Rapporto Istat 2017: cresce il PIL e l’export per il settore farmaceutico

Siamo ancora lontani dai livelli che precedono la crisi del 2008. Nonostante questo, i dati del Rapporto Annuale Istat 2017 sono più che incoraggianti.

I settori farmaceutico, chimico-medicinale e botanico segnano un record nelle esportazioni, valore trainato dalla produzione che supera i 30 miliardi di euro, dei quali il 70% è destinato ai mercati esteri.

I dati Istat

  • Consumi finali nazionali +1,2%
  • Investimenti fissi lordi +2,9%
  • Esportazioni +2,4% rispetto al +4,4% del 2015

Questi risultati dimostrano che le imprese che hanno avuto la capacità di innovarsi e investire, affrontando meglio la crisi la crisi, si sono insediate in mercati con tassi di crescita sopra la media. Questo è il caso degli articoli medicinali, del sistema degli autoveicoli, dei prodotti alimentari e del settore abbigliamento.

L’industria dei medicinali, dal 2010, segna una crescita del proprio export di oltre il 50%. Le imprese del farmaco in Italia hanno 26 miliardi di produzione (67% destinato all’export) e 2,4 miliardi di investimenti (1,2 in R&S e 1,2 in produzione). Questi dati dimostrano la grande importanza del settore per l’economia dell’Italia dove il settore farmaceutico rappresenta un’eccellenza su cui puntare per ripartire.

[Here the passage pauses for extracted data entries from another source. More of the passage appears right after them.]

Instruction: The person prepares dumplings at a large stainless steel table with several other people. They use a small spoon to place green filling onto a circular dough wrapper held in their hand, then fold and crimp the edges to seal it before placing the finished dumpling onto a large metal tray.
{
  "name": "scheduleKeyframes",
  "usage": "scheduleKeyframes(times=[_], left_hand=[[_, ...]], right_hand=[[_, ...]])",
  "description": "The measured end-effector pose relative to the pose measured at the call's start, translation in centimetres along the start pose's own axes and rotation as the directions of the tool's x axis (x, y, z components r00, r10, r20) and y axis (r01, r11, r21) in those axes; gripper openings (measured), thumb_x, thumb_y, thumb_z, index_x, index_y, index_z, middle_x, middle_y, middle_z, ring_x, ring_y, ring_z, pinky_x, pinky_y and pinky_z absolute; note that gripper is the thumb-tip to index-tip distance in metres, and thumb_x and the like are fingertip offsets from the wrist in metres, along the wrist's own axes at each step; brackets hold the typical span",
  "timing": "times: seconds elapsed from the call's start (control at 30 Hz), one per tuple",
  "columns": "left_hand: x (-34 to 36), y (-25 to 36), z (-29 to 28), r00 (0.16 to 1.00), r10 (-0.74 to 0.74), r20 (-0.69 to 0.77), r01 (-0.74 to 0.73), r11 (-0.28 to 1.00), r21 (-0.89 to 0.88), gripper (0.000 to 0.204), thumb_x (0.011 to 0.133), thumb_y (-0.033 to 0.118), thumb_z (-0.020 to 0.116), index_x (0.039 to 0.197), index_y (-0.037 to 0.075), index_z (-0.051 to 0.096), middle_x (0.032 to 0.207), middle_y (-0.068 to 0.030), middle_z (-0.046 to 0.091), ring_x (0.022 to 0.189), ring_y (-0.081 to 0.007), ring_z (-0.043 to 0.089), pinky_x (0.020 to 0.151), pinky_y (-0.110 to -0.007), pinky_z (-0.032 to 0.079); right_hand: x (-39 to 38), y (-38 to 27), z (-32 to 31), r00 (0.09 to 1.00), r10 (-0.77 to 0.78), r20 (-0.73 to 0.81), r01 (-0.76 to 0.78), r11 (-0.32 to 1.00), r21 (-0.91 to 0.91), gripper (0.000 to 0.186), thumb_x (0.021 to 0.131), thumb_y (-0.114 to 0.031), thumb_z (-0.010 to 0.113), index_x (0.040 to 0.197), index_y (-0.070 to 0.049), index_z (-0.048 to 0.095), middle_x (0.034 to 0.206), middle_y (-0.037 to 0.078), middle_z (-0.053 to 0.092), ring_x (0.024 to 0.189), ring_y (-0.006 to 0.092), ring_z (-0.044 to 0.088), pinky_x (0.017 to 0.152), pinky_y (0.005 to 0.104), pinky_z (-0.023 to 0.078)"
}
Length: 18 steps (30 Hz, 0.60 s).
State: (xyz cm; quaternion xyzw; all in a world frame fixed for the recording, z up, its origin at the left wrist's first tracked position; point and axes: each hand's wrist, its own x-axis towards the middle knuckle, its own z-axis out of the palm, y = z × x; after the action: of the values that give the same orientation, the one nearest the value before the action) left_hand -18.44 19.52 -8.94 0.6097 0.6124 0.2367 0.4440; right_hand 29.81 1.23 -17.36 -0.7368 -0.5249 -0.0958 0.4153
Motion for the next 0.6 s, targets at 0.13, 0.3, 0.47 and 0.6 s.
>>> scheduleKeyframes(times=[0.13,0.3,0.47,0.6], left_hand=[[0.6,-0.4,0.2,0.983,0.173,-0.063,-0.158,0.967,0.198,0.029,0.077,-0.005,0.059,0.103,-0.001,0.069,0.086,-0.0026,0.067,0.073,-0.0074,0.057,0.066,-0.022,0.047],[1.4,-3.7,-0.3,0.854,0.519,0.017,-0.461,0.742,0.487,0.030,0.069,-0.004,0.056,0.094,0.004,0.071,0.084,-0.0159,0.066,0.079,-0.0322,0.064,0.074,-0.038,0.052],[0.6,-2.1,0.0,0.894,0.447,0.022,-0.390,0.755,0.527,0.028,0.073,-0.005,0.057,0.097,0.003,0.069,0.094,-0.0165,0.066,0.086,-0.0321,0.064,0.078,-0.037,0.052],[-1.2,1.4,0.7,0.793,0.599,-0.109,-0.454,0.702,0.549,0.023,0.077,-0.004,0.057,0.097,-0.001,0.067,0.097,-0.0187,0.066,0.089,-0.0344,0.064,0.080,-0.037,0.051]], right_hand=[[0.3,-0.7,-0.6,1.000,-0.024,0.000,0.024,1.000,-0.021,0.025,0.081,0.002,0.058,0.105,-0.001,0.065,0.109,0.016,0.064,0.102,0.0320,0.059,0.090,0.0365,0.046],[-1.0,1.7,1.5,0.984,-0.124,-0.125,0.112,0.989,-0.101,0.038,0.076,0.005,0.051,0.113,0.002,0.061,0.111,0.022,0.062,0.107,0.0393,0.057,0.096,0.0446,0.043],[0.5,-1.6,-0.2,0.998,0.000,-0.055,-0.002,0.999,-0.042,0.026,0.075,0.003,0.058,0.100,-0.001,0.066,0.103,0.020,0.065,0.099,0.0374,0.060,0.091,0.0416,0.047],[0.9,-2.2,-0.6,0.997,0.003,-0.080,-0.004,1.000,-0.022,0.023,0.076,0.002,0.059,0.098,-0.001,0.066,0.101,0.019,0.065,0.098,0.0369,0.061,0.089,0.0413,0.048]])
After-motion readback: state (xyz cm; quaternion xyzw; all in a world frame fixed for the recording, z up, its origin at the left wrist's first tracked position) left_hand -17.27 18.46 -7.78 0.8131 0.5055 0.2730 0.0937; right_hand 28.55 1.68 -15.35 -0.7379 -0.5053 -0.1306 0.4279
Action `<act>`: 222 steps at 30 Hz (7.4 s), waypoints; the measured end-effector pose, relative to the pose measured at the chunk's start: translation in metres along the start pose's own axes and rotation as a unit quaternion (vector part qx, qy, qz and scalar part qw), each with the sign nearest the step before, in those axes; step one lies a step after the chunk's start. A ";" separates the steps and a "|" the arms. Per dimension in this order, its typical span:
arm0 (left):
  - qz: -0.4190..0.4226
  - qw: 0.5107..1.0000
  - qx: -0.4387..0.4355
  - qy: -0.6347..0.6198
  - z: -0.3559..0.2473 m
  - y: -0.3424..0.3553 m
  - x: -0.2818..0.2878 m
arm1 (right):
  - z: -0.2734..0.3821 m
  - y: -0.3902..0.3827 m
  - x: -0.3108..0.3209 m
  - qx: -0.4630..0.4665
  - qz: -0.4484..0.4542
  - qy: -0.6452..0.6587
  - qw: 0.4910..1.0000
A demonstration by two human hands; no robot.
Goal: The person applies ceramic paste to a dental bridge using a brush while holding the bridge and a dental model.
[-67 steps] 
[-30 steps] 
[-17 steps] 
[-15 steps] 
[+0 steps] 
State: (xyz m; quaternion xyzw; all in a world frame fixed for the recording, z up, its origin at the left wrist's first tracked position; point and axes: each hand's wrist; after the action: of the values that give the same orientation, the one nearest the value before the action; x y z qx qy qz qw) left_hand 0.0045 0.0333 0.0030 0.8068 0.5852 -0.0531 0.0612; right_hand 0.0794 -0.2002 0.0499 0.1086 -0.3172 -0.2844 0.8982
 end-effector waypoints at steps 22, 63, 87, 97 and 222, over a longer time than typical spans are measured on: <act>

Secondo la Relazione annuale della Banca d’Italia, senza le imprese del farmaco la produttività totale del Paese diminuirebbe del 3%, peggiorando il risultato degli ultimi cinque anni.

Cosa aspettarsi nel 2017

Per il settore Pharma, le previsioni dell’ISTAT per il 2017 danno un aumento del PIL pari all’1,0% in termini reali.

Ci sono quindi tutti i presupposti per ulteriori miglioramenti, portando beneficio ai bilanci delle aziende, al numero degli addetti, che potrebbe superare quota 130.000 (numero che tiene conto delle aziende dell’indotto) e ai livelli degli investimenti in produzione e ricerca e sviluppo.